Measured against that criterion, how would viewpoint diversity work out in practice? It is hard to be sure, but knowing contemporary academia, my mind paints a picture of a major social sciences department a few years from now.
Horrorshow University has just completed its 2030 hiring round. Here are the three successful candidates:
Jane Howard-Barth is a rising star and disability rights activist. From a mixed-race background, her parents are both academics, and she credits conversations in the kitchen for inspiring her first teenage urge to do a sociology PhD. Her own work analyses the discursive production of race and gender in truck drivers’ CB radio. It is exactly as dull as it sounds.
Baby Eagle Coed spent several years as a Silicon Valley founder before getting into cryptocurrency. After the crash of June 2022 wiped out his/her investors, s/he retrained as an academic. S/he has an RFID sensor implanted under the skin of his/her wrist which alerts him/her to the presence of his/her pet gazelle. Although s/he no longer parties as hard, s/he still DJs at the department’s silent disco and microdoses 2,5-dimethoxy-4-bromoamphetamine.

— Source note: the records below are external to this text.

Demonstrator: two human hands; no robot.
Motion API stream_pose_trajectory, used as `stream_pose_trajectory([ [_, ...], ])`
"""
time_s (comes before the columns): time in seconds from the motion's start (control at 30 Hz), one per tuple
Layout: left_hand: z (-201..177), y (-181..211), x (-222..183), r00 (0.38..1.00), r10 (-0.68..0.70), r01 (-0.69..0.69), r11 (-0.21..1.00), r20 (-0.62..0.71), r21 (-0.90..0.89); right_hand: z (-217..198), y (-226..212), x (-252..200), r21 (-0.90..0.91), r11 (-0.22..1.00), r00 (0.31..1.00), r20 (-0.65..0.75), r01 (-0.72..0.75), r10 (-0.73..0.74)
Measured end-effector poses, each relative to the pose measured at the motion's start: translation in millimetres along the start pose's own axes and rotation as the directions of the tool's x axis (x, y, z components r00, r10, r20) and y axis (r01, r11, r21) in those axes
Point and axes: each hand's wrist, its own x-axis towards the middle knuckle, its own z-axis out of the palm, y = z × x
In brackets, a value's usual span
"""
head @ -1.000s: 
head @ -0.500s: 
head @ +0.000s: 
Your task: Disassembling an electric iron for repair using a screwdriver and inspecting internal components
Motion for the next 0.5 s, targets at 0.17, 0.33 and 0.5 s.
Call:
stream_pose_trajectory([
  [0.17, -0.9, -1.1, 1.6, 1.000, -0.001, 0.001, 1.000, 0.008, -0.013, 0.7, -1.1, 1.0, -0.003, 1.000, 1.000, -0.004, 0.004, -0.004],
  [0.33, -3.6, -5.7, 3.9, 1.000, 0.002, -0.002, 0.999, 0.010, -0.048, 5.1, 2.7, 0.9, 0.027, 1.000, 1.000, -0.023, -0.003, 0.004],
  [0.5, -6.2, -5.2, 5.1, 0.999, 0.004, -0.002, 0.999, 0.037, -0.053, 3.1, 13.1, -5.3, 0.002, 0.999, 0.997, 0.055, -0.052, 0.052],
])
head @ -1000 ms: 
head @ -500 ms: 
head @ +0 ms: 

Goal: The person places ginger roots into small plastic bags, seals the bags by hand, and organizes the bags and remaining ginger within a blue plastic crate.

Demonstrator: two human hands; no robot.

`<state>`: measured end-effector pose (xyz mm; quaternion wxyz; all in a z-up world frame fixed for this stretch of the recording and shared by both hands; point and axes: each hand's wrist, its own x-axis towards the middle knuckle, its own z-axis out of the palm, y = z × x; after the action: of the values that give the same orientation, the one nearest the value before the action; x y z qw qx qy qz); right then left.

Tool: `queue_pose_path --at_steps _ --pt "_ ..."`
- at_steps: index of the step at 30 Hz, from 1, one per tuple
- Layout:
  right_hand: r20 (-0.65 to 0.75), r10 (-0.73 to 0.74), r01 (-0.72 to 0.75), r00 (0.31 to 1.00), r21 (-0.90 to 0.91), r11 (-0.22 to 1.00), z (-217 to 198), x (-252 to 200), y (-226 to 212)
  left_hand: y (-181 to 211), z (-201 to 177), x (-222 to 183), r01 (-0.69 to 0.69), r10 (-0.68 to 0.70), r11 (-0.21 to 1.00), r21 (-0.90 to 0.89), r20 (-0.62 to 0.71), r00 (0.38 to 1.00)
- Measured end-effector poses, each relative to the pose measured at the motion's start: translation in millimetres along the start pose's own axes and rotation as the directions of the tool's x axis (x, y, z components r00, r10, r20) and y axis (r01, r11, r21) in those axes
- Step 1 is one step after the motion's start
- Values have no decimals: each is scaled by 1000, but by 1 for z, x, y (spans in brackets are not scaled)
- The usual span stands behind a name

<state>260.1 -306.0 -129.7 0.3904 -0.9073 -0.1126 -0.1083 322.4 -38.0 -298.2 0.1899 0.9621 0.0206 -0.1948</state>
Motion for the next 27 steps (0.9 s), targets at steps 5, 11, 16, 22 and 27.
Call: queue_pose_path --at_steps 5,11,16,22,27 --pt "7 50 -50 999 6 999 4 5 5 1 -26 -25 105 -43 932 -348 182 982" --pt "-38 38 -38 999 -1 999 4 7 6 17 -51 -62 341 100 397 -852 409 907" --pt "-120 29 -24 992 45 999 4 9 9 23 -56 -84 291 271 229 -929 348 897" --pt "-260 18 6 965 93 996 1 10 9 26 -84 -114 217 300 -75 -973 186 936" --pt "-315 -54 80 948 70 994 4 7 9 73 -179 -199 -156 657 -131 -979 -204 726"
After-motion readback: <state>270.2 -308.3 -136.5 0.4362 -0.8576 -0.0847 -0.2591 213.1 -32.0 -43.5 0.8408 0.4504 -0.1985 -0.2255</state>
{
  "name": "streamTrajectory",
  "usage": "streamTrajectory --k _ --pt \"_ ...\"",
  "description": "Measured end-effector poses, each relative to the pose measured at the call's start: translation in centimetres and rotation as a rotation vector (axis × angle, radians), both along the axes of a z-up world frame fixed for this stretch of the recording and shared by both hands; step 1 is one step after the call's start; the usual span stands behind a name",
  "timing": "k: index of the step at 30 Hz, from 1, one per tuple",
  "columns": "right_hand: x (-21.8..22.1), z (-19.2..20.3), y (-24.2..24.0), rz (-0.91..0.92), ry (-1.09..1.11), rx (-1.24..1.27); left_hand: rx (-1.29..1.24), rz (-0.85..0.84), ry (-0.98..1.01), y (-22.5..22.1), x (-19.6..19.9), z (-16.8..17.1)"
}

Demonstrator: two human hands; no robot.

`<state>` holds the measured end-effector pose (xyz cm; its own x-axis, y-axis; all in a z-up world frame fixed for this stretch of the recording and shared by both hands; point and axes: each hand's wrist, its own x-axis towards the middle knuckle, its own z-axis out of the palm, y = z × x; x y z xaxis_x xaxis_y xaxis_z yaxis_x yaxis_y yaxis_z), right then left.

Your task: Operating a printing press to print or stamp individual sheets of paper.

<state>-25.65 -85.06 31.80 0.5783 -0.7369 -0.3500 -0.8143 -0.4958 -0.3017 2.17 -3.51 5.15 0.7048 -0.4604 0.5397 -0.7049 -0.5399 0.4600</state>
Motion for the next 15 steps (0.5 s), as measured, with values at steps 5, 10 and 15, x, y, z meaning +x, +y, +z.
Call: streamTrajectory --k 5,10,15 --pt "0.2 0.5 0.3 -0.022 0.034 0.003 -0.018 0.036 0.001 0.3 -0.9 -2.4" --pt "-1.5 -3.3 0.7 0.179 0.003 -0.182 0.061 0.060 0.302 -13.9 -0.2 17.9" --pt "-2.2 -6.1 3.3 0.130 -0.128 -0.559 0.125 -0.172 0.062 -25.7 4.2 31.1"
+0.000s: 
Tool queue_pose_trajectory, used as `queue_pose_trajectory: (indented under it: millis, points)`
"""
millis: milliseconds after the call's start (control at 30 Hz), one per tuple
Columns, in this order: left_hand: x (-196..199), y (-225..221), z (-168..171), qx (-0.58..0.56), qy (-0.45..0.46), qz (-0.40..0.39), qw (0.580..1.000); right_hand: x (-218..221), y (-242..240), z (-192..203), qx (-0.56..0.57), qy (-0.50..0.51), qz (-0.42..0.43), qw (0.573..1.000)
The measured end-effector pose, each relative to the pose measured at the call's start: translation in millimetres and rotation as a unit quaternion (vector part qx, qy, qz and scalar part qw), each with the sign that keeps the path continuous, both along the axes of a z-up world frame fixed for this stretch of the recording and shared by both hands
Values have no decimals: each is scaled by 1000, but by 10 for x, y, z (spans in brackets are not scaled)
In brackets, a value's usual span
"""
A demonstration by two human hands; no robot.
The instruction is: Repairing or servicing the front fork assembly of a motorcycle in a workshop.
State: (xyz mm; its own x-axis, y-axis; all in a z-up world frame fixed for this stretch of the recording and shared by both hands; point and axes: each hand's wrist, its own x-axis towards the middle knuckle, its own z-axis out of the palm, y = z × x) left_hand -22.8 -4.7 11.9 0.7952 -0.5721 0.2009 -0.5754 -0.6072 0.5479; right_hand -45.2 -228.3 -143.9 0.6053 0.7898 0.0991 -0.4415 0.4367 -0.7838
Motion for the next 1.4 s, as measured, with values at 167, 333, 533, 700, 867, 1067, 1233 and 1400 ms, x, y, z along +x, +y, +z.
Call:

In short, his/her life is pretty interesting! Not his/her work, though. It focuses on risk management in global supply chains. It’s dull.
The Department’s last hire is a real leftfielder. This is a step into the unknown, and has caused some controversy, but Horrorshow has always sought to be at the forefront of change:
Peter Joseph Brownhard grew up in hardscrabble Iowa and was the only sibling of 11 to graduate high school. He wrote his PhD at Notre Dame on aspects of corpse burial in Aquinas, or as he always calls him, the Great Doctor. After failing to get tenure at Harvard he became increasingly radicalized, with his book Get Up You Lazy Bones achieving a brief popularity among depressed male Redditors. A regular contributor to First Things and National Review, in 2027 he received the Claremont Institute’s Joseph Stalin Prize for Contemporary Conservative Thought. He will teach a course on 8000 Years of Western Civilization. His latest monograph, a study of Joseph De Maistre’s early pamphlets, was called “careful” and “thorough” by the reviewers, and it’s… well, you know.